APG-L ArchivesArchiver > APG > 2009-03 > 1238026756
From: Chris Staats <>
Subject: Re: [APG] Citing Facebook
Date: Wed, 25 Mar 2009 17:19:16 -0700 (PDT)
It's interesting to see the differences in acceptance levels of newer technologies. If someone posted some tidbit on twitter about my ggg grandfather, then obviously I would want to go back and find the original source of this information.
But what about the case of living cousins, second cousins, and other family that might not mind giving you their birth date or marriage date, but probably don't want to send you copies of their actual certificates? Although the citation format of the message would be different, how does the medium in which it is conveyed make it more or less credible? I'm sure most people have a letter or email in their possession from dear Aunt Sally, listing all of her children's birth dates. You've dutifully entered the information into your database, carefully citing the letter or email.
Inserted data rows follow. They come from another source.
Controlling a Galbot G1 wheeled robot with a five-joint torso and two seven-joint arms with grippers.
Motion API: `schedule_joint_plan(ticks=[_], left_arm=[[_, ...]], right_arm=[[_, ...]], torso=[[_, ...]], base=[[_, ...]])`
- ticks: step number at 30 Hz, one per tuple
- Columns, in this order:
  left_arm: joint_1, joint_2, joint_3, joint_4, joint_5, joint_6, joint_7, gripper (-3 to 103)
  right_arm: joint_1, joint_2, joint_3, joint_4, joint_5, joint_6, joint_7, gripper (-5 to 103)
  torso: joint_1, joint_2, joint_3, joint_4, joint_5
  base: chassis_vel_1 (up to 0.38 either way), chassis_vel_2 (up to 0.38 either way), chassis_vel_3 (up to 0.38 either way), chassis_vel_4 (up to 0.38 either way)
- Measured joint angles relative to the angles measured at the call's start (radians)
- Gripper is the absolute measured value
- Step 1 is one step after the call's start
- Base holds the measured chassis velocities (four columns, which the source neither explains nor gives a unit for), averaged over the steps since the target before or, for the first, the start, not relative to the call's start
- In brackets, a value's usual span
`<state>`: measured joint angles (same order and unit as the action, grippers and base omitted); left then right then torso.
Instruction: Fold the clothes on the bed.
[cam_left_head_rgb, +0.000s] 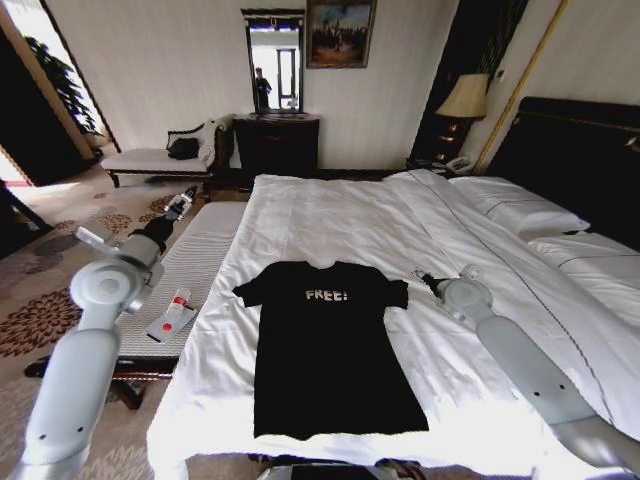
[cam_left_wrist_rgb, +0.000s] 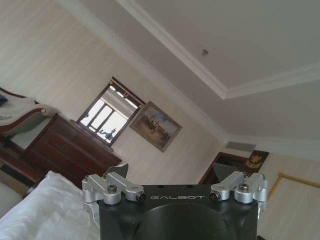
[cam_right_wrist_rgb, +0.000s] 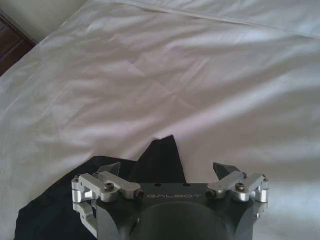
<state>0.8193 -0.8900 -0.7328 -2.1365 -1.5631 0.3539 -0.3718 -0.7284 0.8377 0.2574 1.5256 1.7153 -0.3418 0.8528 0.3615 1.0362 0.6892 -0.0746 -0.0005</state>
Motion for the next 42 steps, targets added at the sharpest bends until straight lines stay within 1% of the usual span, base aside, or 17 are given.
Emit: schedule_joint_plan(ticks=[4,6,7,11,14,16,19,20,29,31,34,35,36,37,39,40,42], left_arm=[[0.012,0.023,-0.039,-0.068,-0.027,0.011,-0.008,100],[0.016,0.019,-0.052,-0.116,-0.046,0.027,-0.022,100],[0.016,0.019,-0.052,-0.116,-0.046,0.027,-0.022,100],[0.021,-0.015,-0.052,-0.154,-0.044,0.048,-0.032,100],[0.025,-0.028,-0.048,-0.157,-0.035,0.054,-0.033,100],[0.021,-0.04,-0.03,-0.148,-0.024,0.057,-0.034,100],[0.008,-0.046,-0.012,-0.137,-0.019,0.058,-0.034,100],[0.001,-0.046,-0.005,-0.133,-0.018,0.058,-0.034,100],[-0.018,-0.043,0.025,-0.114,-0.001,0.066,-0.034,100],[-0.023,-0.04,0.036,-0.106,0.005,0.073,-0.034,100],[-0.027,-0.039,0.041,-0.097,0.009,0.075,-0.033,100],[-0.029,-0.039,0.044,-0.092,0.01,0.076,-0.033,100],[-0.031,-0.038,0.048,-0.084,0.014,0.077,-0.032,100],[-0.033,-0.039,0.051,-0.08,0.018,0.078,-0.032,100],[-0.034,-0.039,0.054,-0.077,0.02,0.078,-0.031,100],[-0.035,-0.04,0.056,-0.075,0.021,0.079,-0.03,100],[-0.037,-0.042,0.062,-0.07,0.028,0.08,-0.03,100]], right_arm=[[0.0,0.032,0.002,-0.056,-0.024,-0.001,-0.032,100],[-0.001,0.044,-0.001,-0.11,-0.075,0.01,-0.105,100],[-0.001,0.044,-0.001,-0.11,-0.075,0.01,-0.105,100],[-0.002,0.038,-0.013,-0.157,-0.114,0.046,-0.246,101],[-0.003,0.029,-0.02,-0.169,-0.129,0.066,-0.308,97],[-0.008,0.02,-0.024,-0.196,-0.153,0.095,-0.363,90],[-0.009,0.018,-0.032,-0.222,-0.171,0.1,-0.38,93],[-0.009,0.018,-0.037,-0.235,-0.181,0.1,-0.387,99],[0.011,0.052,-0.046,-0.325,-0.225,0.108,-0.461,101],[0.009,0.061,-0.046,-0.34,-0.239,0.117,-0.485,88],[0.001,0.065,-0.046,-0.332,-0.24,0.119,-0.487,88],[-0.003,0.066,-0.046,-0.323,-0.24,0.119,-0.487,77],[-0.009,0.066,-0.046,-0.309,-0.239,0.12,-0.487,77],[-0.013,0.066,-0.047,-0.298,-0.238,0.12,-0.486,65],[-0.015,0.066,-0.049,-0.289,-0.237,0.12,-0.485,65],[-0.016,0.066,-0.052,-0.282,-0.236,0.12,-0.483,54],[-0.016,0.066,-0.057,-0.269,-0.234,0.119,-0.479,54]], torso=[[0.0,0.0,0.0,-0.0006,-0.0003],[0.0,0.0,0.0,-0.0012,0.0001],[0.0,0.0,0.0,-0.0012,0.0001],[0.0,0.0,0.0,-0.0013,0.0002],[0.0,0.0,0.0,-0.0008,-0.0002],[0.0,0.0,0.0,-0.0007,-0.0002],[0.0,0.0,0.0,-0.0013,-0.0002],[0.0,0.0,0.0,-0.0013,0.0],[0.0,0.0,0.0,-0.0005,-0.0001],[0.0,0.0,0.0,-0.001,-0.0002],[0.0,0.0,0.0,-0.0011,0.0],[0.0,0.0,0.0,-0.0011,0.0001],[0.0,0.0,0.0,-0.0011,0.0],[0.0,0.0,0.0,-0.0011,-0.0001],[0.0,0.0,0.0,-0.001,-0.0001],[0.0,0.0,0.0,-0.0009,-0.0001],[0.0,0.0,0.0,-0.0008,-0.0001]], base=[[0.0,0.0,0.0,0.0],[0.0,0.0,0.0,0.0],[0.0,0.0,0.0,0.0],[0.0,0.0,0.0,0.0],[0.0,0.0,0.0,0.0],[0.0,0.0,0.0,0.0],[0.0,0.0,0.0,0.0],[0.0,0.0,0.0,0.0],[0.0,0.0,0.0,0.0],[0.0,0.0,0.0,0.0],[0.0,0.0,0.0,0.0],[0.0,0.0,0.0,0.0],[0.0,0.0,0.0,0.0],[0.0,0.0,0.0,0.0],[0.0,0.0,0.0,0.0],[0.0,0.0,0.0,0.0],[0.0,0.0,0.0,0.0]])
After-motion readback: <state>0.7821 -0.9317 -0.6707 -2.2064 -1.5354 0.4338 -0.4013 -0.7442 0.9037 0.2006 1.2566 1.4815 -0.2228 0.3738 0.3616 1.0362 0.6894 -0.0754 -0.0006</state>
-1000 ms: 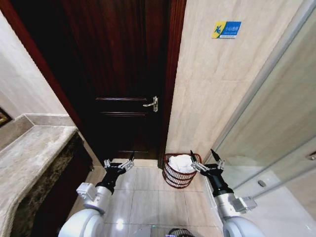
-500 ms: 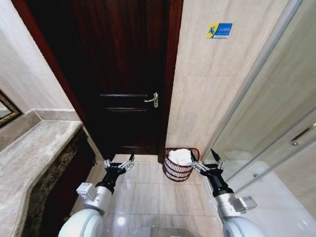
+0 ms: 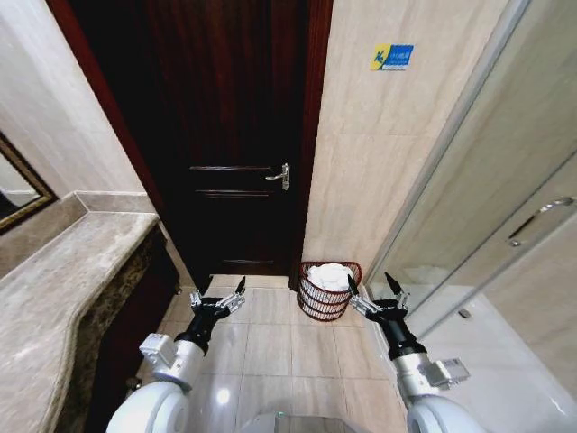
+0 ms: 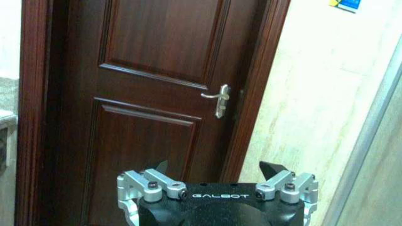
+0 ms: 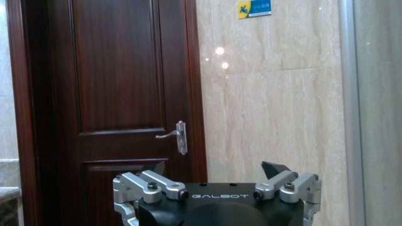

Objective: Discard the used towel into the hamper.

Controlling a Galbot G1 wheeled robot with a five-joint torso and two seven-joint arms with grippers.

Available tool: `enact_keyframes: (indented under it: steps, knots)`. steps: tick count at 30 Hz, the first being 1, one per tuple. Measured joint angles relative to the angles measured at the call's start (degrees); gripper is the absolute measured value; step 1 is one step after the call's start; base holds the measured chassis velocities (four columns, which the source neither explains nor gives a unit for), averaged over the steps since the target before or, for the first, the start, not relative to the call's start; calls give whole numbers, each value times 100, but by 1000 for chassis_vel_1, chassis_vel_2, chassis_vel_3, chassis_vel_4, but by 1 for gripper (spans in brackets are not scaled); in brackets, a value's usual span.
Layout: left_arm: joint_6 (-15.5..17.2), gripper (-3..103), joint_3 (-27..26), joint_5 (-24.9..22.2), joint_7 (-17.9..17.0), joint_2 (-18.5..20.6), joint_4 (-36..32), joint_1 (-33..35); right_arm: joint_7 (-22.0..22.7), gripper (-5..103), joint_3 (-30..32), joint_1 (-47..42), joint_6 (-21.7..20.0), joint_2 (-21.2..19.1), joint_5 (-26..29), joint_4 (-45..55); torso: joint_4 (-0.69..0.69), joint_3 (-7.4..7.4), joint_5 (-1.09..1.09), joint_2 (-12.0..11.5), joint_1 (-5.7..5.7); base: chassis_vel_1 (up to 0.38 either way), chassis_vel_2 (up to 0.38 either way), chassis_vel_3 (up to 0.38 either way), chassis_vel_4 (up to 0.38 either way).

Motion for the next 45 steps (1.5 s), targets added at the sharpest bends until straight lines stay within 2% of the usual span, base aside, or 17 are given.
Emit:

So in a case like that, why do people feel the letter or email is somehow more reliable, provable, or more easily verified by a third party than a tweet or a facebook post? Personally, I can't actually see myself citing a tweet either, but why rule it out? In a case such as the one above, why not cite it, if that's the way the information came to you? Like webpages, you can link to specific tweets (assuming they are public, which I think is how most people use twitter). For example, I sent a tweet about this question earlier today. The link to that tweet is: http://twitter.com/cstaats/statuses/1390381234
I would base my citation on the "E-Mail Message" example from Evidence! (p. 80). For the tweet above, something like:
1. Chris Staats, "Question from APG-Rootsweb...," Twitter message from "cstaats" <http://twitter.com/cstaats/statuses/1390381234> (Chris Staats, *address or other contact info here*) to author, 25 Mar 2009.
In the case of a Facebook post or private Twitter message, I don't see that as being fundamentally any different than an email, although I would be a little more fuzzy what to include in the facebook example. It also should be noted that technically, the tweet I cited wasn't to anyone in particular, so if that were something you were actually citing, you would probably omit that part unless the tweet was directed towards you.